----- Dataset excerpt
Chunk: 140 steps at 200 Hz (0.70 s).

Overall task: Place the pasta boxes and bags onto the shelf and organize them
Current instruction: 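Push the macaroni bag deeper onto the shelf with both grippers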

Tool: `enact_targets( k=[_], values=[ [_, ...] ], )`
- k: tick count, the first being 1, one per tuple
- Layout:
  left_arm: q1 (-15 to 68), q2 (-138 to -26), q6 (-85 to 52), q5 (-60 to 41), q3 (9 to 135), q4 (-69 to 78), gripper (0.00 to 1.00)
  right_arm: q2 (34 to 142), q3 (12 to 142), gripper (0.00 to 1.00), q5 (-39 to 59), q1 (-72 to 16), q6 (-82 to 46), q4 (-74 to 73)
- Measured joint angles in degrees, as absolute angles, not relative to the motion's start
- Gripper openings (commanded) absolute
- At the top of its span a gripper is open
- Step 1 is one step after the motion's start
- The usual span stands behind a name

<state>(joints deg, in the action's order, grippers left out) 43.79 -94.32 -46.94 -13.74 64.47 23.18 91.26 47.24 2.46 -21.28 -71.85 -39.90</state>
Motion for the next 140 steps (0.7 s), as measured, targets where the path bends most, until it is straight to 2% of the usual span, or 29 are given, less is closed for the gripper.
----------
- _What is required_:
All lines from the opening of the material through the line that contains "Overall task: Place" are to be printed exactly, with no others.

- _Answer_:
Chunk: 140 steps at 200 Hz (0.70 s).

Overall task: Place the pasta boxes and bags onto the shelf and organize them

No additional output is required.